Dans ce monde forestier, paysan, aux contours volontairement flous — peut-être médiévaux, peut-être hors du temps — la nature n’est plus décor. Elle est actrice, presque partenaire. Les femmes de Nourrices ne cherchent pas à dominer la nature : elles s’allient à elle, lui répondent, l’écoutent, la prolongent. Dans une prise de pouvoir discrète, sans armes ni cris, elles marchent, chantent, résistent. Le féminin y est accordé aux rythmes du vivant. Comme dans Les Terres indomptées de Lauren Groff, les femmes réinvestissent les bois, les rivières, les clairs de lune. Elles reprennent possession de leurs corps et de leurs mythes. Dans une prise de pouvoir discrète, sans armes ni cris, elles marchent, chantent, résistent.

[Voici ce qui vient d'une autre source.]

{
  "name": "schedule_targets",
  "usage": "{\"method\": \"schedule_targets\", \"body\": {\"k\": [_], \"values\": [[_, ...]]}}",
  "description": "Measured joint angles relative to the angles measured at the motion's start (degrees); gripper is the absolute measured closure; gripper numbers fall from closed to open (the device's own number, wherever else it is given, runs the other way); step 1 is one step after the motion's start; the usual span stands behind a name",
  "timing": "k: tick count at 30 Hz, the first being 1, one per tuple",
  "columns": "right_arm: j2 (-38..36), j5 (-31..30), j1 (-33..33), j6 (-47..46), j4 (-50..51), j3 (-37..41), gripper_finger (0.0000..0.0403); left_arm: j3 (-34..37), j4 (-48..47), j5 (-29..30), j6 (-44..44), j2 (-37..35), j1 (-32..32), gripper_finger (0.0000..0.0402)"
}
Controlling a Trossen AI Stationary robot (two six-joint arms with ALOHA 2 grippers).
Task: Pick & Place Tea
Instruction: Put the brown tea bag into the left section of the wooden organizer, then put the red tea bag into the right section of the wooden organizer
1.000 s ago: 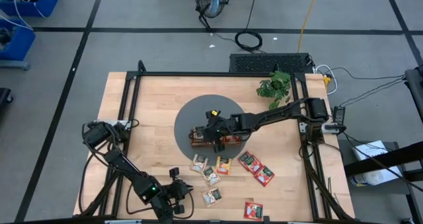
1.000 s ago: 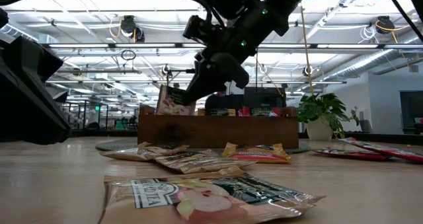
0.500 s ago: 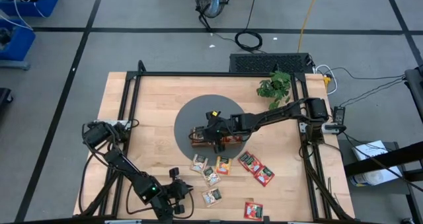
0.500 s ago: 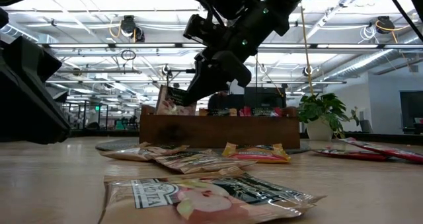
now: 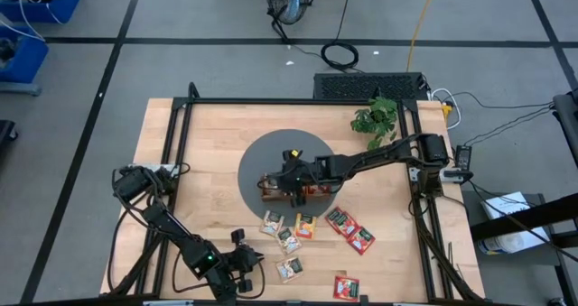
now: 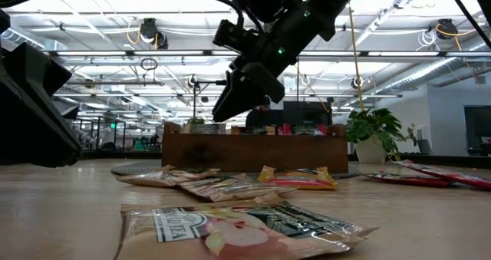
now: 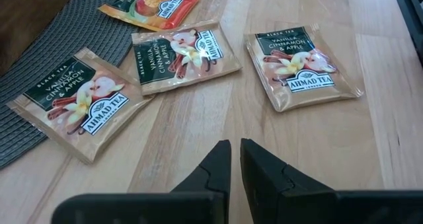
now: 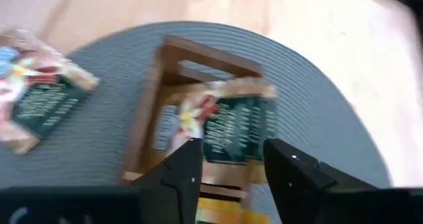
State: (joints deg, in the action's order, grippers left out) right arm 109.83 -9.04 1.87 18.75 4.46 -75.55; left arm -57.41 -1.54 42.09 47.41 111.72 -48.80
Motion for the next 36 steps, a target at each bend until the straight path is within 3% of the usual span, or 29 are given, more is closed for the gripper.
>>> {"method": "schedule_targets", "body": {"k": [7,9,13,16,20,24,27,30,36], "values": [[-7.75,-1.37,2.17,-1.82,6.16,0.0,0.0255,-0.02,-0.53,0.0,0.69,0.0,0.0,0.036],[-11.51,-1.33,3.88,-3.06,9.7,0.0,0.0282,-0.02,-0.7,0.0,1.1,0.0,-0.04,0.036],[-19.25,-1.47,8.95,-2.15,11.88,1.63,0.0379,-0.02,-1.18,1.02,0.95,0.16,-0.09,0.036],[-24.63,-1.74,13.81,-3.17,11.47,5.08,0.039,-0.02,-1.3,1.7,2.03,0.57,-0.09,0.036],[-31.48,-10.01,21.17,-7.47,10.09,12.19,0.0399,-0.02,-0.11,1.63,3.88,0.59,0.56,0.036],[-38.36,-16.91,28.92,-14.23,9.79,20.18,0.04,-0.17,8.0,-2.24,-2.95,0.23,2.68,0.036],[-42.24,-19.97,33.82,-18.64,5.53,27.5,0.0402,-2.28,10.69,-8.83,-7.16,0.22,5.84,0.036],[-44.65,-21.96,37.09,-21.05,-2.79,35.28,0.0402,-5.58,8.55,-11.28,-10.85,0.28,9.16,0.036],[-45.34,-20.36,39.16,-28.53,-16.26,47.45,0.0402,-12.64,7.3,-16.23,-22.05,0.37,13.55,0.036]]}}
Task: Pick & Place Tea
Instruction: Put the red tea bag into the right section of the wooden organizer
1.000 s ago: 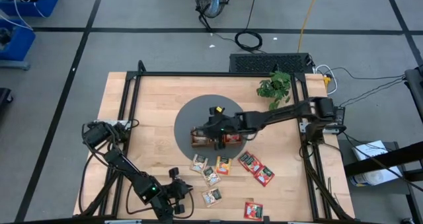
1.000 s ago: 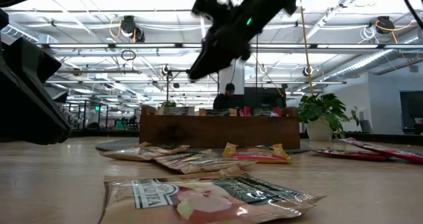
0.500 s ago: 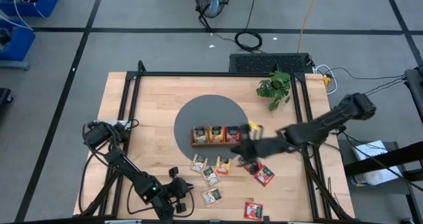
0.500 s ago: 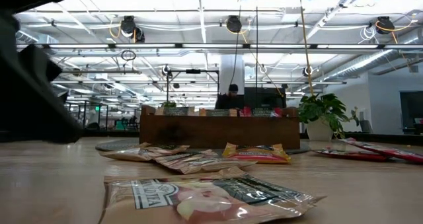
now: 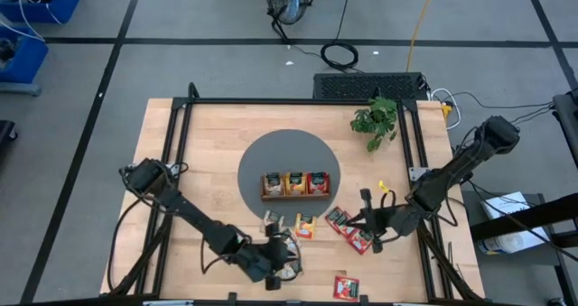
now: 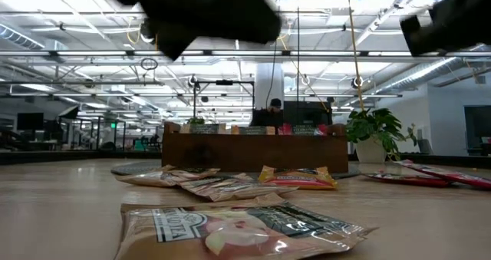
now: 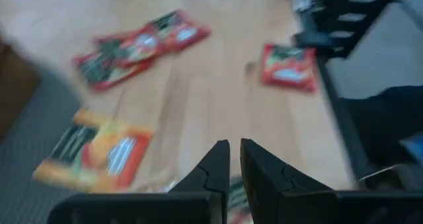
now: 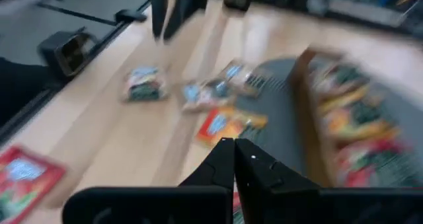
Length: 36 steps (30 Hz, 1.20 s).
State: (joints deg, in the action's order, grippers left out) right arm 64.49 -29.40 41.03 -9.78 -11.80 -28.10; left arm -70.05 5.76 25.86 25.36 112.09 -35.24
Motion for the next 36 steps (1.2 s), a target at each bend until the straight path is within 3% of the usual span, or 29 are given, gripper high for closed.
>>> {"method": "schedule_targets", "body": {"k": [3,10,13,19,26,36], "values": [[0.0,2.85,0.68,-5.09,-3.52,4.25,0.0402,-1.95,-0.09,-3.79,-2.08,0.0,1.8,0.036],[0.0,4.08,3.35,-10.15,-16.14,13.92,0.0402,-2.44,1.14,-6.38,0.22,0.88,4.9,0.036],[-0.01,4.07,3.5,-12.72,-18.45,16.4,0.0402,-2.31,4.42,-7.52,-4.3,1.46,5.82,0.036],[0.0,4.13,3.5,-19.06,-17.27,18.16,0.0402,-2.49,17.2,-12.33,-19.14,1.16,7.6,0.036],[0.0,3.99,3.02,-22.15,-14.25,18.73,0.0402,-2.36,9.85,-13.62,-16.91,1.2,7.21,0.036],[1.79,0.86,0.3,-28.54,-10.9,18.73,0.0403,-0.89,11.62,-13.34,-17.11,1.2,7.0,0.036]]}}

Le roman convoque une esthétique archaïque et sensorielle, où le fantastique surgit à travers des symboles — la lune rousse, les forces invisibles, Avel, l’enfant-vent, dernier-né de Sylvaine, qui convoque les tempêtes. « Un nouveau-né : instant vertigineux de la rencontre avec cet autre que l’on croyait soi ».
« Le fantastique moderne réactive ces archétypes en les féminisant : la nature n’est plus neutre, elle est habitée d’une âme sauvage, que les héroïnes sentent et incarnent. »
(Anne Richter, Le fantastique féminin, un art sauvage)
Aucun lecteur ne pourrait trouver l’appel au fantastique comme une facilité d’explication : ici, il est organique, tissé dans la chair et le souffle, au plus près des sensations.
Le texte de Séverine Cressan interroge profondément : qu’est-ce qu’une mère ? Qu’est-ce qu’un geste d’amour quand il n’est pas biologique mais rémunéré ? En filigrane, Nourrices explore les liens souterrains — de lait, de peau, de souffle — qui unissent une femme à un enfant. Liens invisibles, si puissants. « Enlacement complice qui dit l’amour, l’attachement abyssal […] Non dans l’apaisement d’une nouvelle fois mais dans l’effroi du jamais plus ».
Roman brut et sensuel, Nourrices célèbre la filiation organique et la mémoire des gestes transmis : porter, nourrir, enterrer, renaître. Ode aux corps féminins, à leur puissance, leur douleur et leur humanité, il s’écrit avec la sève, l’instinct et la langue du ventre. Archétypes et mystères y demeurent vivants, pour dire les femmes qui aiment, soignent et résistent, en silence.